Gautam Bhattacharya discusses the best options available for packaging of fruit juices and pulps, which promise to preserve the organoleptic properties of the product

Juices of fruits and berries were, in all possibility, the first beverages that ancient human beings discovered, other than water. Wine, as we know, was discovered accidentally and this was the first step towards preparing fermented juices. Most fruit juices fermented so readily that there was no commercial packaging required until, of course, the nineteenth century.

By the mid 19th century, the knowledge gained by the canning industry was transferred to the bottling of fruit juices. Large-scale packing of fruit juices started around 1925 in the US with packaging of tomato, citrus and pineapple juices. Europe started commercial production of packaged apple and grape juice post World War II.

Packaging essentials

For packaging of fruit pulp and fruit juices, there are certain chemical considerations that need to be strictly adhered to. These are:

Acidity: All fruits and their juices contain organic acids that can be detected by taste and hence fruit juice products usually maintain an acidic character. In most fruits there is one dominant acid, while the other components of the product occur in secondary or trace amounts. Acidity is often used as an indication of maturity, as it decreases on ripening of the fruit.

Enzymes: These exist in all fruit juices and are also being used extensively for processing the same. The most important enzyme, from the commercial point of view, is pectolytic enzyme. Cloudiness of some citrus products is related to pectin, which requires pasteurisation at a high temperature to inactivate the enzyme before the juices are packed.

Vitamin C (ascorbic acid): The Vitamin C content of fresh fruits increases until just before ripening and then decreases due to the action of an enzyme called ascorbic acid oxidase. When the fruits are cooked, much of the ascorbic acid transfers from the fruit tissue to the liquid juice and is oxidised.

Colour: Permitted colours are mostly added to overcome the bleaching effect of the sulfite which is used as a preservative, and to add to the appearance.

Flavourings: These are added in the form of a syrup, which may contain fruits with essential oils and other flavouring materials, preservatives, colouring and artificial sweeteners.

Spoilage and preservation

Yeasts are mainly responsible for spoilage of fruit juices and pulps. Therefore, to prevent the same, every living yeast cell must be removed from the juice or suppressed by methods like pasteurisation, filtration and/or preservatives.

Pasteurisation: In this method, the temperature of the fruit juice is raised to approximately 70-75oC and the heated juice is maintained at the high temperature for a short period of time after which it is cooled before filling.

Filtration: It is normally used to achieve brilliance and clarity and to remove any traces of yeasts.

Preservatives: Depending on the legal requirements of the market and the flavour and packaging considerations, the preservatives to be used are decided upon and a maximum limit is listed for its usage.
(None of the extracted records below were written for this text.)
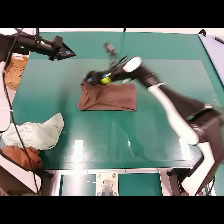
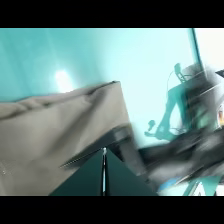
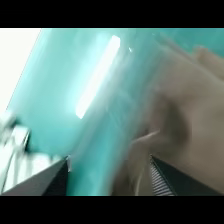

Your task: Fold the shirts.

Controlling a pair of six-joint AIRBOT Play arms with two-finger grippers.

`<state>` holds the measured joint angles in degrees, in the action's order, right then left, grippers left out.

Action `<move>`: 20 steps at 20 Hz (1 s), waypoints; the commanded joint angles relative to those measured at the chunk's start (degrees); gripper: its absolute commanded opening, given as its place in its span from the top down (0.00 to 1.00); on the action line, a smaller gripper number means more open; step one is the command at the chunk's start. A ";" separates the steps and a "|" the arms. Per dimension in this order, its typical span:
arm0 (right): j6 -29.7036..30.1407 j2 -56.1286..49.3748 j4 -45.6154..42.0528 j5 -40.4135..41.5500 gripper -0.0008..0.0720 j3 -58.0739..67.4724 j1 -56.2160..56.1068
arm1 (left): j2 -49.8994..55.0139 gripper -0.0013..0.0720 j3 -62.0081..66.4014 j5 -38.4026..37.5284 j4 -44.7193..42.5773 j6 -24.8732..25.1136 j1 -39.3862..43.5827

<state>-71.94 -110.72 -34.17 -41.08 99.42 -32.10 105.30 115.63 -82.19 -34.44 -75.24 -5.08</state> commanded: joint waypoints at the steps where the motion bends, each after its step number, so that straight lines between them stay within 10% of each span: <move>1: -0.04 -5.51 3.10 17.33 0.21 -0.02 -5.81 | -0.39 0.95 0.00 -1.44 -0.44 2.27 -1.68; 11: -8.04 6.75 -7.72 -31.76 0.21 -3.28 34.67 | -0.39 0.95 0.00 -1.40 -2.56 2.21 -1.68; 20: -1.05 4.57 2.80 -21.81 0.21 -25.42 30.84 | -0.39 0.95 0.00 -0.61 -25.22 -3.19 -1.68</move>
<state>-75.90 -105.03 -36.77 -66.22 77.67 1.37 104.95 115.63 -83.31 -49.87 -76.07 -6.74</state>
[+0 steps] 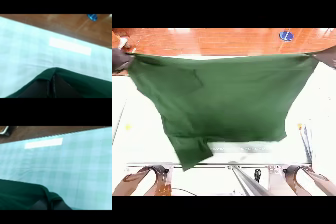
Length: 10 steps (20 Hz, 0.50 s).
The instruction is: Fold the shirts.
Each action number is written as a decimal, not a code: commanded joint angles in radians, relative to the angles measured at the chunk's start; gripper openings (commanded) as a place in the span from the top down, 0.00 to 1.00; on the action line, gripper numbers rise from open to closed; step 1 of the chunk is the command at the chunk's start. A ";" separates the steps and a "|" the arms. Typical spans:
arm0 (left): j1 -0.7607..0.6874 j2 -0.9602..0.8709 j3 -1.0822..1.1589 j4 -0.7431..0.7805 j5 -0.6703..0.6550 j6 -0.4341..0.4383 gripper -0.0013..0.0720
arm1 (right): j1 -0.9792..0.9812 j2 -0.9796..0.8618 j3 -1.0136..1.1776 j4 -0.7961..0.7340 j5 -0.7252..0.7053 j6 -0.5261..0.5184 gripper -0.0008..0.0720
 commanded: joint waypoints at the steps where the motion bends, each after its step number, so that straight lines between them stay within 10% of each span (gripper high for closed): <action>1: -0.096 -0.315 0.109 -0.018 0.166 0.005 0.96 | 0.031 -0.238 -0.004 0.080 -0.170 -0.074 0.96; 5: -0.133 -0.582 0.237 -0.020 0.132 -0.110 0.96 | 0.109 -0.491 0.053 0.091 -0.407 -0.051 0.96; 10: -0.143 -0.680 0.242 -0.022 0.132 -0.107 0.96 | 0.120 -0.763 0.323 0.068 -0.290 0.041 0.96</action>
Future trends in packaging

The fruit juice and pulp industry is going through a phase of radical change. During the last few years, traditional glass and metal packages have been replaced by paper-foilplastic aseptic packages and hot fill packages. Recent advances in plastic extrusion technology show that high barrier plastic packages will provide additional packaging alternatives in the future, while continuously taking care of the critical oxygen barrier properties of the package or packaging material that is used.

Glass bottles and metal cans

Due to suitable mechanical strength and barrier properties of glass and metal, fruit juices and pulp are being packaged in glass bottles and metal cans since a very long time. It has been observed that even when stored normally under ambient temperatures, the fruit juice or pulp remains organoleptically and nutritionally acceptable even after two years of storage!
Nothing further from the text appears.